We understand that a circular was lately sent by Mr. BAKER, the Factory Superintendent, to the Medical men who grant certificates to Factory Children in the West Riding, inquiring if in their opinion children ten years of age might be allowed to work twelve hours a day without injury to their health. Out of 59 answers received, 40 replied in the affirmative; 14 in the negative; and 5 were dubious. We may therefore venture to assume that there could at least be no objection to children of that age working eleven hours a day, i. e. one hour less.

It is worthy of being known that the number of children in this town alone, who might be employed in the mills if children of ten years were admissible, but who would, be prevented from working if children were not admissible under twelve, is 960. Of course several hundred poor families. would be prevented from obtaining the earnings they might receive, if the present Act should be put in force on the 1st of March. And this is no advantage to the children themselves, but the reverse: it leaves them to idle habits, and renders it impossible for workmen to pay for the education even of those who are under ten years of age.
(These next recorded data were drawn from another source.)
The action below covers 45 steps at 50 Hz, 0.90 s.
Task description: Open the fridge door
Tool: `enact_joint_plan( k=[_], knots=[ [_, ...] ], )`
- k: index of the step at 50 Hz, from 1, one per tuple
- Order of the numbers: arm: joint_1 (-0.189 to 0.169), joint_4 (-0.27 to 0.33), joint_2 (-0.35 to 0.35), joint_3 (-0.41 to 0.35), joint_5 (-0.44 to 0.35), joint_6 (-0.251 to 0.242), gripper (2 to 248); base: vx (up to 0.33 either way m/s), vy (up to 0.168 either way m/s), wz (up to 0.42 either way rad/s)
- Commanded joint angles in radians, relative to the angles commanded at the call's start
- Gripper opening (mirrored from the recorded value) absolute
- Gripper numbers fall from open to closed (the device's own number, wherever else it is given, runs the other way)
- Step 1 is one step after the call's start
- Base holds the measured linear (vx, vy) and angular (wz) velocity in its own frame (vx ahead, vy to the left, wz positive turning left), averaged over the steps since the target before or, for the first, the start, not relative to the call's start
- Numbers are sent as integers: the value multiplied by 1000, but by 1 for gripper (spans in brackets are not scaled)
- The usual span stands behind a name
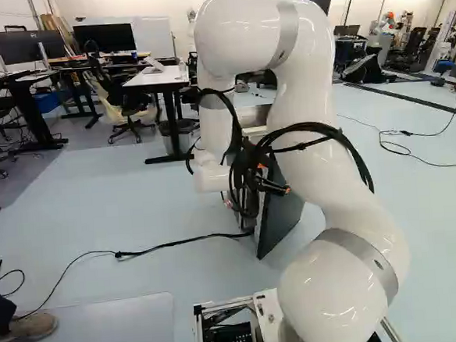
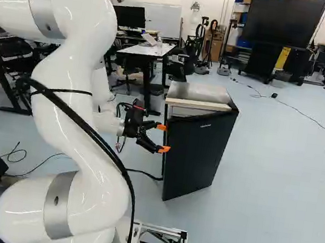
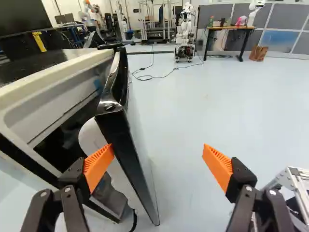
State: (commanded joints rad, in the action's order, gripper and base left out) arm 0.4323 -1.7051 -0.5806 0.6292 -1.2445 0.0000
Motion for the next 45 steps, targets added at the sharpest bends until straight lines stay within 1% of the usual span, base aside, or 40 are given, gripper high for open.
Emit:
enact_joint_plan(
  k=[8, 15, 45],
  knots=[
    [4, -30, 12, -37, 0, 0, 247, 0, 0, 0],
    [6, -54, 15, -47, 0, 0, 247, 0, 0, 0],
    [7, -80, 16, -50, -12, 0, 247, 0, 0, 0]
  ],
)
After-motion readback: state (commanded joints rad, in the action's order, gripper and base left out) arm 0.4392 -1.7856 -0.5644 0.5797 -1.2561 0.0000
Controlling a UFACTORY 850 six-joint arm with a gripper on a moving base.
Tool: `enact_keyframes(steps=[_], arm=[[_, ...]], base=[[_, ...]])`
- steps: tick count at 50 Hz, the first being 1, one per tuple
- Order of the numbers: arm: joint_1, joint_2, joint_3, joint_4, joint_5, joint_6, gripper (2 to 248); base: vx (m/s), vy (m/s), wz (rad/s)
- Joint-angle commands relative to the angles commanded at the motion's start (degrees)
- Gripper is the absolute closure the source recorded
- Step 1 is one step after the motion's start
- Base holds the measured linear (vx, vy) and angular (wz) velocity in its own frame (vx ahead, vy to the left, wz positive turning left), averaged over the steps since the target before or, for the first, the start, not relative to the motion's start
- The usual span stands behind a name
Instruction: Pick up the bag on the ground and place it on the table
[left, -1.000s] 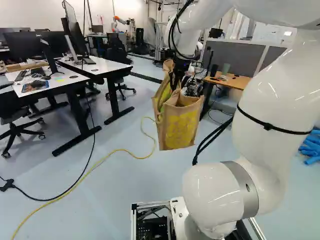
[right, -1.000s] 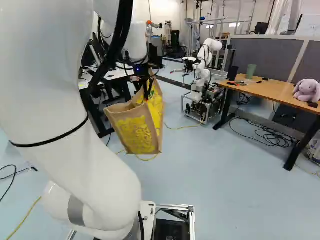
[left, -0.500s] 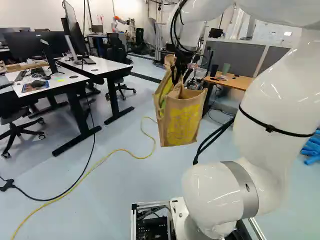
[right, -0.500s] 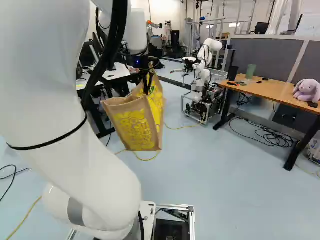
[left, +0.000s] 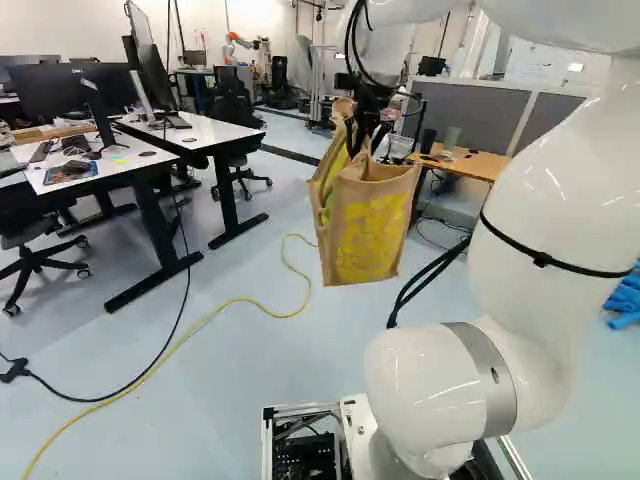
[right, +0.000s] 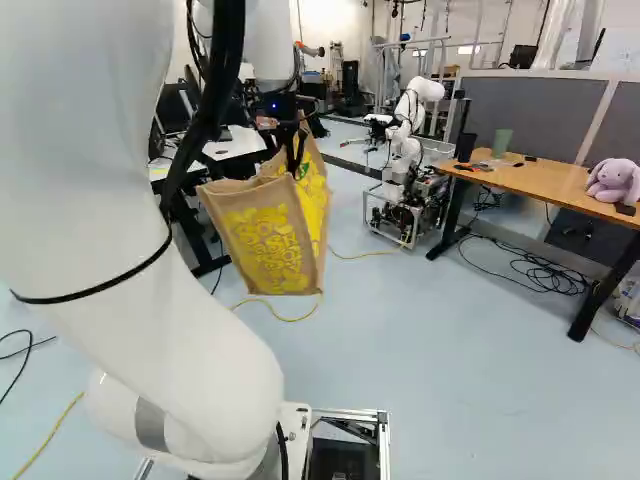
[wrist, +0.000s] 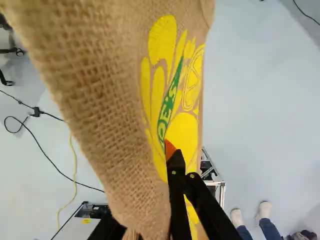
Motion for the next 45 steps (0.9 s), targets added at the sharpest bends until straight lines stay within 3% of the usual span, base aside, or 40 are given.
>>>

MR. RICKARDS, the active and humane Inspector, who is now making a circuit to ascertain the opinions of the work- people and the masters on the Factory Act, will be in Leeds next Wednesday; on Monday next he will be in Halifax; on Tuesday in Bradford; and after remaining four or five days in Leeds, he will go to Wakefield and Huddersfield. This week he has been in Bolton, Bury, Rochdale, and other Lancashire towns. We believe Mr. RICKARDS is exceedingly desirous to meet with deputations both from the masters and the workmen, especially the latter, that he may be the better prepared to recommend such an amendment of the Factory Act as may meet their interests and wishes.